Task prompt: Among these records, which lines include "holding"? Copy them out.
*** Task data ***
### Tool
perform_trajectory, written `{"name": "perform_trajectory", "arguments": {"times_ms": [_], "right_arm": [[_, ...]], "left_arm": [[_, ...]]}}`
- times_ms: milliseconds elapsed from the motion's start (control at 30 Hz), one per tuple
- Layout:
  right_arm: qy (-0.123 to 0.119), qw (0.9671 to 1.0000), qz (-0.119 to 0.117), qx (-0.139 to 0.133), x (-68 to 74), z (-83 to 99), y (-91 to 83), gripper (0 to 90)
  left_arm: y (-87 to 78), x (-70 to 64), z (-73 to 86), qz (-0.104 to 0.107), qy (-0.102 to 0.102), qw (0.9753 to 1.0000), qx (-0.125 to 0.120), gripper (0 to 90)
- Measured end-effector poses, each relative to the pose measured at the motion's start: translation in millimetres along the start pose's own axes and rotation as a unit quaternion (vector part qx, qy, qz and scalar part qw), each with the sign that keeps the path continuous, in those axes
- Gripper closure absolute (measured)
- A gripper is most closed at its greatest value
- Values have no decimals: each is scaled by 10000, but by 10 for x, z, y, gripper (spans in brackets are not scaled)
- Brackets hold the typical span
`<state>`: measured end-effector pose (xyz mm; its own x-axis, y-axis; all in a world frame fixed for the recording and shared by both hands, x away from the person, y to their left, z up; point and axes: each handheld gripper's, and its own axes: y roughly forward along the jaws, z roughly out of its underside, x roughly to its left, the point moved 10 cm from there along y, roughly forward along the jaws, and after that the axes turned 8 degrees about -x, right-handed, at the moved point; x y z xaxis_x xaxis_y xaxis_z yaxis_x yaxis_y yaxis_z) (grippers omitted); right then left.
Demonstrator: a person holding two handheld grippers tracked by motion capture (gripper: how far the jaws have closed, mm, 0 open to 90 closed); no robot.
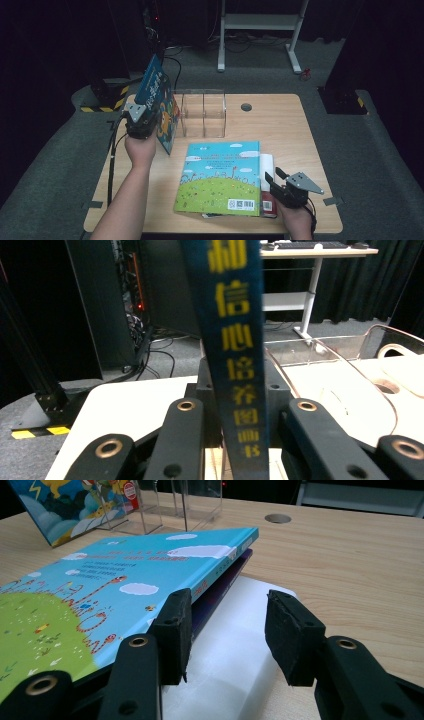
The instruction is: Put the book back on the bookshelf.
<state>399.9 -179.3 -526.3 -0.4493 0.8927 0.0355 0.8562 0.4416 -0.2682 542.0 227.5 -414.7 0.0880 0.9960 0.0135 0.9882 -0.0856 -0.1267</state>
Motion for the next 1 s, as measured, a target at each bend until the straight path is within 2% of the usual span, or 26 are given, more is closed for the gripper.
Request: {"name": "perform_trajectory", "arguments": {"times_ms": [300, 500, 600, 767, 1000], "right_arm": [[-15, 10000, -8, 2, 6, 3, 9, 536], [-11, 10000, -8, 20, 7, 10, 12, 536], [-12, 10000, 3, 19, 4, 9, 11, 536], [-18, 10000, -7, 14, 8, 7, 10, 536], [-37, 10000, -8, 30, 21, 10, 15, 536]], "left_arm": [[-3, 21, 20, 41, 4, 10000, 67, 738], [0, -23, 52, 212, -65, 9996, 152, 617], [-11, -46, 61, 329, -179, 9991, 194, 556], [-58, -53, 91, 364, -270, 9986, 267, 444], [-198, -79, 197, 500, -315, 9975, 392, 363]]}}
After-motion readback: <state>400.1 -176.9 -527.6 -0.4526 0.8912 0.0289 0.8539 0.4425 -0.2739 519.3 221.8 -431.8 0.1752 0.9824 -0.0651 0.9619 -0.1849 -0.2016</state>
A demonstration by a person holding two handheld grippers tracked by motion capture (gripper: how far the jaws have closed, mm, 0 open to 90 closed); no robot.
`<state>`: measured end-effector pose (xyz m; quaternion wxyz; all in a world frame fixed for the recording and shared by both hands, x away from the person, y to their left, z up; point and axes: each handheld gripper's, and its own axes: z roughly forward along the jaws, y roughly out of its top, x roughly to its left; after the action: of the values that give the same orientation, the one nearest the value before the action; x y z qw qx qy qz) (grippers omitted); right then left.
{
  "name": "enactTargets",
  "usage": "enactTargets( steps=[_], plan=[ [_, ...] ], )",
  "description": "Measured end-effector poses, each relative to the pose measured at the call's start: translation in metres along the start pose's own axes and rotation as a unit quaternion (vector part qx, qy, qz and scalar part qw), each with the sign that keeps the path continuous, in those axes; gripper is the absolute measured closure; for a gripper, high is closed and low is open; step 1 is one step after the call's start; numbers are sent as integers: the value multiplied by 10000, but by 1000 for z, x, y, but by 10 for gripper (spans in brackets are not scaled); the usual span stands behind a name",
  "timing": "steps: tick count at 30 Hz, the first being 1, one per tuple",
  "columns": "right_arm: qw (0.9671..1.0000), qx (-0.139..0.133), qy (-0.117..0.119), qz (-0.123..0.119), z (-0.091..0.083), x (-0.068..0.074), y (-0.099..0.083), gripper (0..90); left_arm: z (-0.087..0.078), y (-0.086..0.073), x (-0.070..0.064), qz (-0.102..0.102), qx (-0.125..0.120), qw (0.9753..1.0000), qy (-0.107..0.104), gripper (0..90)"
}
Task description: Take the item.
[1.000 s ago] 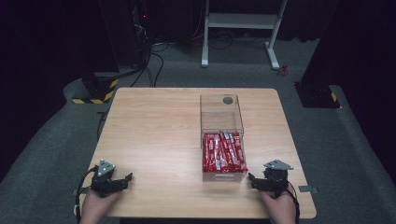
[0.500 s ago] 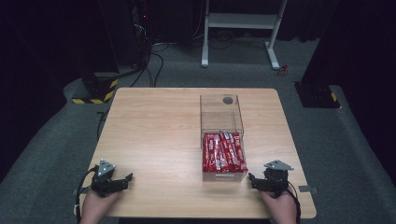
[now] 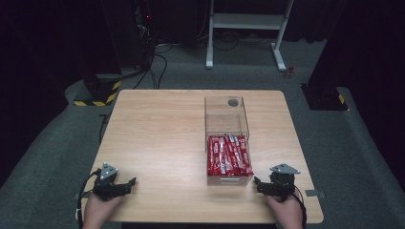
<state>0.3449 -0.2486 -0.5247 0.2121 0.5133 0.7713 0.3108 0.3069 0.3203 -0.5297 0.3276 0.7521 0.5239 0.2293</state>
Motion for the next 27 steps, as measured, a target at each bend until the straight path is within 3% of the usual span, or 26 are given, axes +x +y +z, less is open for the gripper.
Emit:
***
The completed task:
Demonstrator: a person holding two handheld grippers tracked by motion capture (gripper: how far the jaws have closed, mm, 0 open to 90 closed); no robot.
A demonstration by a person holding two handheld grippers tracked by motion capture (gripper: how far the jaws have closed, mm, 0 open to 90 closed); no robot.

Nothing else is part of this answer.